The Warders, by comparison, are considerably different. Like the Whitecloaks, they are well-trained and well-armed, though more warrior than soldier. One-on-one they are more than a match for any Whitecloak or Trolloc. More than that, though, is the difference in attitude. We never see a Whitecloak touch another person without abuse. The Warders frequently touch both their charges and one another. Even hetero Warders like Stepin and (presumably) Lan are straight but not narrow, accepting of one another’s sexuality and feelings. The Tar Valon folk are remarkably comfortable with physical intimacy. The Whitecloaks are stolid, humorless, rigid in their creepy little mustaches and white garb like ivory statues. I don’t recall any of the show’s funerary customs in the books, apart from Moiraine’s “The last embrace of the Mother welcome you home” line. But here the Warders and Aes Sedai dress in white to say goodbye. It is a softer white and less aggressive garb. They’re more open with their emotions than in the books, at least in private. Stepin’s numb grief comes from the snapped bond, which carries all the emotional loss of a lover, parent, or child, as well the absence of physical connection that is to them equivalent to the sudden loss of a limb. His fellow Warders mourn with him. They touch Stepin frequently to remind him of the connections he still shares. They do not try to mollify his grief or brush it aside. They treat him with all the care and empathy of men who understand and fear what he’s going through. It waits for all of them, should they fail in the duty to protect their Aes Sedai. Maksim and Lan openly weep, while the grief on Ivhon’s face is just as palpable. Moiraine, overwhelmed with Lan’s emotions as well as her own, fears Lan’s inevitable fate should she fall. After growing up in a stereotypical rural New England home, where male physical affection was nonexistent by the time I was 6 and any vulnerability or softer emotion was hidden, it all feels very alien but admirable.

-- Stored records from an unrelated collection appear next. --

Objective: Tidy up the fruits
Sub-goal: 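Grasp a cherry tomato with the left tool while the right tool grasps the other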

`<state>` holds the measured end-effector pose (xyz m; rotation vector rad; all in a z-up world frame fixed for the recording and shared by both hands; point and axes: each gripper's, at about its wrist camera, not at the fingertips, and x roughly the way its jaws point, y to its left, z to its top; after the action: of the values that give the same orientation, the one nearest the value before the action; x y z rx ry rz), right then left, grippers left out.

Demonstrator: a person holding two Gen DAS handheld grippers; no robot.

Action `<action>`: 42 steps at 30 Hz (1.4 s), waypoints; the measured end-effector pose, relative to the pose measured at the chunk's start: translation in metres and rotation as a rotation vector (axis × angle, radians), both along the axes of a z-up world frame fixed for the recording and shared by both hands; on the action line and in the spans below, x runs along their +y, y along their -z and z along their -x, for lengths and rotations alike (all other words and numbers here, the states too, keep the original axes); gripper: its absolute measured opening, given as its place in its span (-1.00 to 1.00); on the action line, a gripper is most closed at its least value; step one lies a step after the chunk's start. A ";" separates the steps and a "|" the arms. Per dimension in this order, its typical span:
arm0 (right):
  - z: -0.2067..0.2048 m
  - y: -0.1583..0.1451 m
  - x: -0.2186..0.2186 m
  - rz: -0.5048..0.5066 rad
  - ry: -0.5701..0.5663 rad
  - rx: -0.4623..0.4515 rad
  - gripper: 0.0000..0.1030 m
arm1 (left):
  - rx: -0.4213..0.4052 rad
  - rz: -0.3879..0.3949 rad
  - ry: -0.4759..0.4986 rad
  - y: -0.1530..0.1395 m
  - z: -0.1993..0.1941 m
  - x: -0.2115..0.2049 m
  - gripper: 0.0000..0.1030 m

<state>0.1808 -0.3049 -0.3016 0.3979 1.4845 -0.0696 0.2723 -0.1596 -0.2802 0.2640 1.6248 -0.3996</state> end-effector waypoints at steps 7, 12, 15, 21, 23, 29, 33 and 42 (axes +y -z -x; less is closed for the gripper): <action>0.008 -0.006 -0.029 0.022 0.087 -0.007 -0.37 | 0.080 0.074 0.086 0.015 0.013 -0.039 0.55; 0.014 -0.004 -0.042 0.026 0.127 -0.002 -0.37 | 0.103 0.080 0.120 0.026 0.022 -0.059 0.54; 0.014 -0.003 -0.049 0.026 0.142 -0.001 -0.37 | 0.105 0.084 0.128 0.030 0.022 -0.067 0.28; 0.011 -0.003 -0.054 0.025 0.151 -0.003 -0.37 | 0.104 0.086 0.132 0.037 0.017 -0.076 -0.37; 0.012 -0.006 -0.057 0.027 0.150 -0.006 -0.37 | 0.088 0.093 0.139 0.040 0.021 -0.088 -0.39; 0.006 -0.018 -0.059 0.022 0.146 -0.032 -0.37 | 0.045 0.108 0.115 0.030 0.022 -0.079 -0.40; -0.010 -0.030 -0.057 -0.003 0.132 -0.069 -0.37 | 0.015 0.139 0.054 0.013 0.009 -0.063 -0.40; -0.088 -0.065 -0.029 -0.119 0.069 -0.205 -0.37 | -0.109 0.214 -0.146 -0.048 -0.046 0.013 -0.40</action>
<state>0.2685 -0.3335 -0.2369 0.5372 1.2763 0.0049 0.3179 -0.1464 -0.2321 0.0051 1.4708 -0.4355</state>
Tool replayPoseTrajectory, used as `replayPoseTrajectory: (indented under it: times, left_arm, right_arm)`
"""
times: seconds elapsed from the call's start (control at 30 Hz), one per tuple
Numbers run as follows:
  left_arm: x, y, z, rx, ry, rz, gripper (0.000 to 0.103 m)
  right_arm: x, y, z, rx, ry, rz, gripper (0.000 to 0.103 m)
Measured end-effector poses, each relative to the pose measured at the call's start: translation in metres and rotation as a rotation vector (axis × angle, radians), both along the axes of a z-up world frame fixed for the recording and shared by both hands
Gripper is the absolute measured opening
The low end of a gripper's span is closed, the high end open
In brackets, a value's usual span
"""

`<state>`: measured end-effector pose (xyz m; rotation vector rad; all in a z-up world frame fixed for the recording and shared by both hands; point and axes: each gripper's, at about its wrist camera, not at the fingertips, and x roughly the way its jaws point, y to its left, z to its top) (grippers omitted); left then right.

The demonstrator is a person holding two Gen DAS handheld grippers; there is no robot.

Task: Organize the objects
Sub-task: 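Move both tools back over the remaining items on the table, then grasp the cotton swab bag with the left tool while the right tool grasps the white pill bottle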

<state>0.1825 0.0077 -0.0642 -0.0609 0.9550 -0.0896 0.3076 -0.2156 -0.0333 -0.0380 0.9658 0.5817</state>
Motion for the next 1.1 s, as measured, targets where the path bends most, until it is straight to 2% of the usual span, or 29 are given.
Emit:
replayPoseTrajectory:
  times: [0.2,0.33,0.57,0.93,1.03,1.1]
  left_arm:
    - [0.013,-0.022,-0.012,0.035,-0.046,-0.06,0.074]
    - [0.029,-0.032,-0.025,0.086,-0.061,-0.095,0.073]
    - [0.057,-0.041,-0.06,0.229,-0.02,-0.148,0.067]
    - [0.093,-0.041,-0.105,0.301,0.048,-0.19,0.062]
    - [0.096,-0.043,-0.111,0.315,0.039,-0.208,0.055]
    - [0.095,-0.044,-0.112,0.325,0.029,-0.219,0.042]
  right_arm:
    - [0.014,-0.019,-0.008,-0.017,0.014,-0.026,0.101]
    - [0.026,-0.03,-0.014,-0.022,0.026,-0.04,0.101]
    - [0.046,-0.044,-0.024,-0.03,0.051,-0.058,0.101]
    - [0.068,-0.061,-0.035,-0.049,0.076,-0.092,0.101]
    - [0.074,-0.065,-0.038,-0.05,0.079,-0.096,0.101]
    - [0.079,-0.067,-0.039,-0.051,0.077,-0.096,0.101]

This was, for me, a powerful episode. I grieved with Lan and Moiraine for their loss. My loathing of the Whitecloaks reached new heights. Often compared to HBO’s hit with a dismissive “Well, it’s no Game of Thrones” attitude, the Wheel of Time incorporates multiple ethnicities without tokenism. It is violent and bloody but refrains from torture porn. And it highlights misogynistic attitudes without graphic rape scenes. The Whitecloaks’ treatment of Egwene said a lot without resorting to sexual violence. In my subjective view, that puts it leagues ahead of its predecessor.
One final note: Are these stones simple boundary markers, or are they Waystones? The way each party comes across them during the episode makes me think the former is true, but I’m dying to know.